Combining the specific gravity of the mullite and the amorphous silica gives the end product a specific gravity of approximately 3.03 (using 2.2 g/cm3 for amorphous silica). [4] This leads to the following expansion rates: 17% for kyanite, 6.2% for sillimanite, and 4.1% for andalusite. These expansion rates (and general trends) will be examined with real world materials in this paper.

TESTING PROCEDURES

Firing

Samples of kyanite from the United States, India, and Ukraine were obtained along with sillimanite from India. Two samples of andalusite from France and one from South Africa were also gathered for testing. The author acknowledges that there are other sources of each mineral available but was not able to obtain samples of those materials to include in the study. It is also important to note that the samples were obtained over a period of time so the currently available material may differ slightly than the material tested. In fact, samples of the kyanite from India seemed to vary widely despite coming from the same source. The sample deemed most representative in terms of chemistry and mineral composition of the Indian samples was selected for testing and reporting. 15 grams of the sample was spread thin on a refractory plate to keep the material from insulating itself. The minerals were then fired at a temperature between 1250 and 1700°C at 50°C degree intervals. 1250°C was chosen as the starting temperature as previous work with kyanite, the mineral of the three with the lowest conversion temperature, doesn’t start to convert until 1300°C. [1] All materials were fired at their specific firing temperatures at 10°C per minute with a one hour hold period in an electric box furnace. The furnace was shut off after this hour and allowed to cool naturally. The furnace was calibrated using TempChek tabs before the trials began.

Specific Gravity

Specific gravity tests were done on Micromeritics AccuPyc Helium Pycnometers. An average of three specific gravity values was taken as the specific gravity for each sample. The machines used silicon metal as a check standard. This check standard was recorded after every 4 samples. Recalibration of the machine was performed if the check standard was outside of the limits. When this happened the previous samples (the 4 since the last good check standard) were rerun.

XRF/XRD

X-ray Fluorescence (XRF) was done using the Omnian program on a Panalytical Axios Max. This program is used to identify unknowns by searching for the presence of every element. X-Ray Diffraction (XRD) was done in a Panalytical Cubix3. XRD scans were analyzed by Rietveld Analysis on the Panalytical High- Score program. Both XRF and XRD were run using pressed powder discs.

Imaging

Images were gathered with a DinoLite optical microscope to observe differences in particle shape.

RESULTS AND DISCUSSION

Specific Gravity and Expansion

In order to determine the percent expansion upon firing, the green and post fired specific gravity results of each sample were compared. Those results can be seen below in Table 1. The expansion results are shown in Table 2. These results have been graphed for ease in viewing trends in Figure 2. As indicated in the Procedure section of this paper, 1250°C was chosen as the starting temperature because previous work shows that expansion of kyanite does not begin until 1300°C. All expansion that occurs between the green state and the 1250°C firing is due to expansion of minerals other than the three sillimanite minerals in question. One example of this is the alpha to beta quartz conversion at 573°C. [5] Therefore, the expansion recorded is normalized to the expansion observed at 1250°C in order to more accurately determine the expansion due to the sillimanite minerals themselves.

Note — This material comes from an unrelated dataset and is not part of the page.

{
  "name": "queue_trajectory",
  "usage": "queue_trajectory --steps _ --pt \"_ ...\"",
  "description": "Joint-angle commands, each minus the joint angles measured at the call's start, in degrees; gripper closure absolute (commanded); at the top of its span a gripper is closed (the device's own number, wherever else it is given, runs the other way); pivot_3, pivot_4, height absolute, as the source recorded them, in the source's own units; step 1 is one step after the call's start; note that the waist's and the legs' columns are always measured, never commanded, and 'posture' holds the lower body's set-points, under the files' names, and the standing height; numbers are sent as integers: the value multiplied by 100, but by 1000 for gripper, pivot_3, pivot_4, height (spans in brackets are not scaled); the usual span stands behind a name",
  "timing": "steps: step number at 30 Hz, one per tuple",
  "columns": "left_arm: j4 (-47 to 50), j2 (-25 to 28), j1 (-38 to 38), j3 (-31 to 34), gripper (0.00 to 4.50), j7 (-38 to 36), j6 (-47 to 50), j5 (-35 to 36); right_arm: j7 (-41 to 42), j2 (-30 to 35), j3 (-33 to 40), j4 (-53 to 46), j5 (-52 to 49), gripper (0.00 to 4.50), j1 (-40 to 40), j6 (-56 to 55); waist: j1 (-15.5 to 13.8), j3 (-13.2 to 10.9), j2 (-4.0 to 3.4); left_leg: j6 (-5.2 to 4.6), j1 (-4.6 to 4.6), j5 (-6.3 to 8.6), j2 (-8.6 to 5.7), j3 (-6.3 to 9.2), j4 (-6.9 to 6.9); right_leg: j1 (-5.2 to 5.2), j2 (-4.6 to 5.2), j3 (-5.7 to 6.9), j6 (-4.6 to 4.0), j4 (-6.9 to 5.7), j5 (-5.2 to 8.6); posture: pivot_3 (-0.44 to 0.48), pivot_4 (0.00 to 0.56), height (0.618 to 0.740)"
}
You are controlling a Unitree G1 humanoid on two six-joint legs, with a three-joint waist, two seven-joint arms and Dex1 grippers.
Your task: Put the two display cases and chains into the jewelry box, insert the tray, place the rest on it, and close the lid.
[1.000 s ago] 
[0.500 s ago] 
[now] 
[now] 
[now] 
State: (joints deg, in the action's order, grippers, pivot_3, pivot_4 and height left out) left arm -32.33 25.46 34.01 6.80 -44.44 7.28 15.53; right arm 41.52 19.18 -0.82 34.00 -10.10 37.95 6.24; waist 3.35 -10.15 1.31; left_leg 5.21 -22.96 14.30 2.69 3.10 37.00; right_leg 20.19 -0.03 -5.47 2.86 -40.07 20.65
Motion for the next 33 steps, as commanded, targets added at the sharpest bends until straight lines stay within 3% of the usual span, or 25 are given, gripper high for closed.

The green specific gravity results give an indication of the purity of the starting material. Common secondary minerals such as kaolin and quartz both have lower specific gravity values than any of the sillimanite minerals. The inclusion of any number of these minerals will change the specific gravity. For instance, it is very clear that the Indian kyanite is less pure than either the American or Ukrainian kyanite due to it’s much lower value. However, it is also clear that neither the American nor Ukrainian kyanite is pure kyanite as their green specific gravity values are below the theoretical value of 3.65 g/cm3. Similarly it would seem that the andalusite from South Africa contains more impurities than either of the very similar French andalusite samples. Again, it is possible to tell that the andalusite samples must not be pure andalusite as they are below the theoretical value of 3.16 g/cm3. The sillimanite samples seems to be almost entirely sillimanite as is matches or slightly exceeds 3.23 g/cm3.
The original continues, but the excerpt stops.